*What you need to do*
Quote the listing in full, exactly as given, minus any pictures.

*Source material*
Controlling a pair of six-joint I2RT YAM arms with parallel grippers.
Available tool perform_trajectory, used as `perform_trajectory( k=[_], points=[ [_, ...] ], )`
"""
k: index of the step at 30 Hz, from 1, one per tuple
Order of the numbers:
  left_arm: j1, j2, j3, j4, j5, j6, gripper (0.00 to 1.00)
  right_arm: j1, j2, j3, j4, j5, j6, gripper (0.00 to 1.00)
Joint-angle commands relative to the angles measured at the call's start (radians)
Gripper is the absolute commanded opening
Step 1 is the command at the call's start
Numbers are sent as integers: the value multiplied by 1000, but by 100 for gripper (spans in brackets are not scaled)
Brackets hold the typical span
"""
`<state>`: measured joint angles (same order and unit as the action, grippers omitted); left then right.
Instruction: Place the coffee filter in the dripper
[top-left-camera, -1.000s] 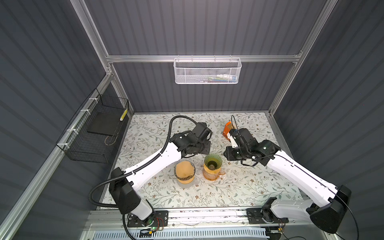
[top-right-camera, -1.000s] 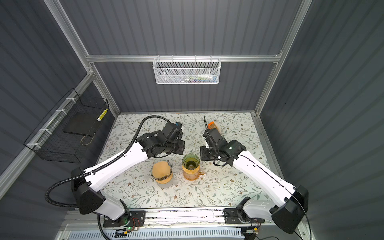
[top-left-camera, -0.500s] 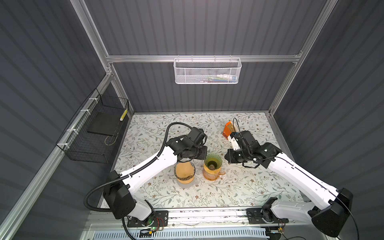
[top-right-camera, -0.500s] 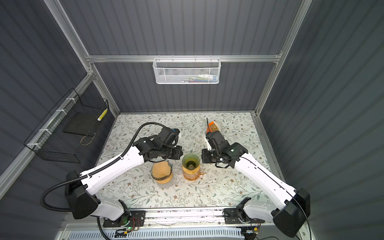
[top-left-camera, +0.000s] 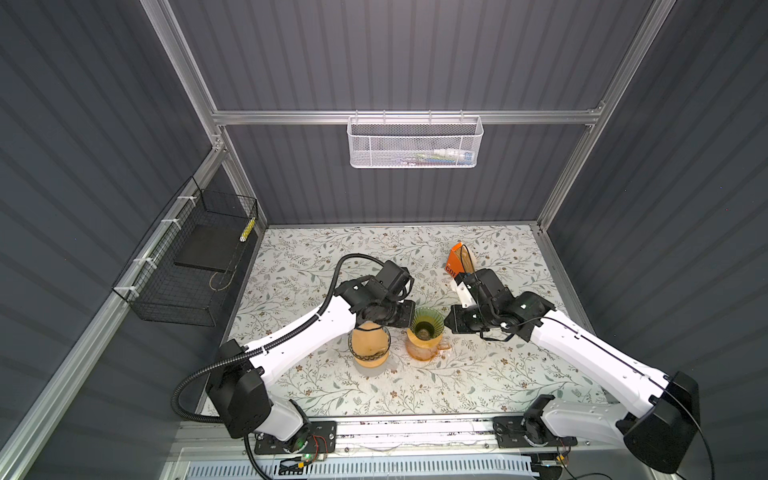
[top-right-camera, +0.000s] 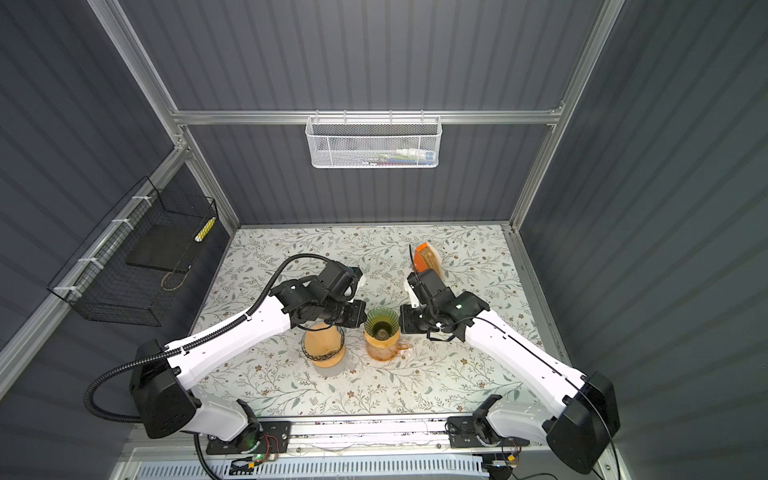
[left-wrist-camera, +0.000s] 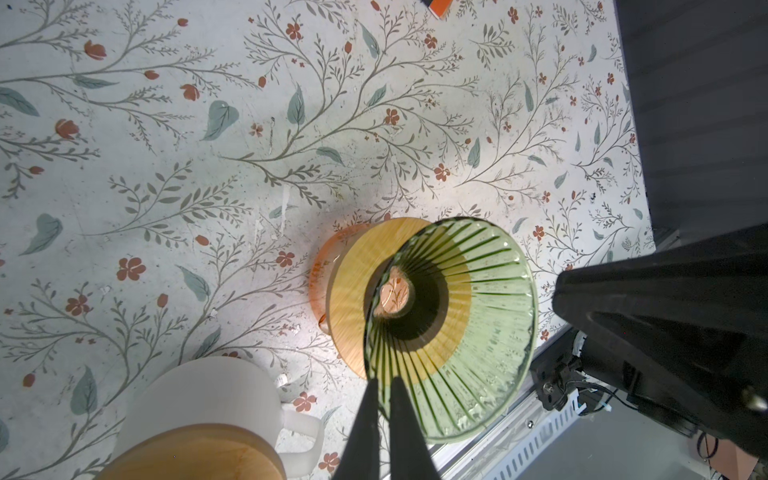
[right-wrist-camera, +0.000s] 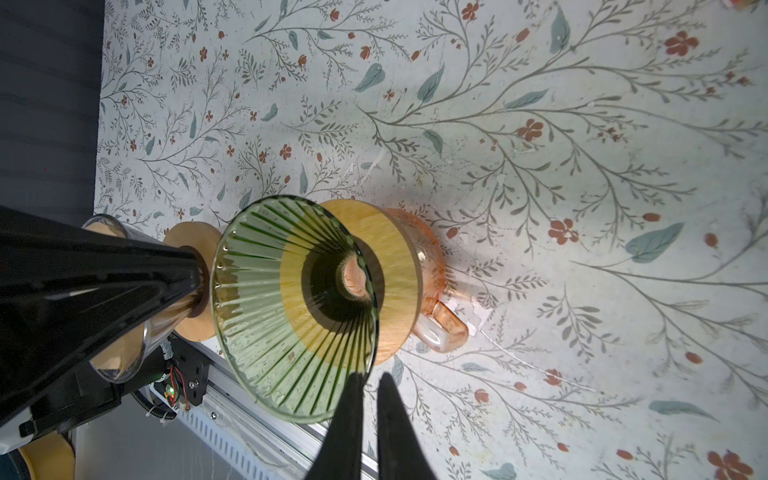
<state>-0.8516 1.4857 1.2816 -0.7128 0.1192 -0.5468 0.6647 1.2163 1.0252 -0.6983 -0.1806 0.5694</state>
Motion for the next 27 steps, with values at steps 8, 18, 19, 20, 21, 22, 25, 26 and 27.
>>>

*Answer area*
Controlling a pair of six-joint I2RT YAM arms with parallel grippers.
Available tool perform_trajectory, used as `perform_trajectory( k=[_], points=[ [_, ...] ], )`
"""
k: index of the step at 30 Hz, from 1, one per tuple
Order of the numbers:
  left_arm: j1, j2, j3, j4, j5, j6, gripper (0.00 to 1.00)
  right_arm: j1, j2, j3, j4, j5, j6, gripper (0.00 to 1.00)
Joint-angle commands relative to the angles measured at the call's start (radians)
Gripper is the absolute commanded opening
Step 1 is the command at the call's start
Numbers are sent as integers: the value multiplied by 1000, but by 100 for gripper (spans in brackets are not scaled)
Brackets hold the typical span
"""
`<state>`: measured joint angles (same order and unit as the action, grippers omitted); left then right.
Instruction: Place the coffee filter in the dripper
[top-left-camera, -1.000s] 
[top-right-camera, -1.000s] 
[top-left-camera, -0.500s] 
[top-right-camera, -0.500s] 
[top-left-camera, +0.000s] 
[top-right-camera, +0.000s] 
[left-wrist-camera, +0.000s] 
[right-wrist-camera, +0.000s] 
<state>-0.8516 1.4857 1.2816 -0.7128 0.1192 -0.5468 0.6647 1.2163 1.0252 -0.6983 -0.1806 0.5694</state>
Motion for the next 27 steps, with values at steps 8, 18, 19, 20, 21, 22, 25, 26 and 27.
>>>

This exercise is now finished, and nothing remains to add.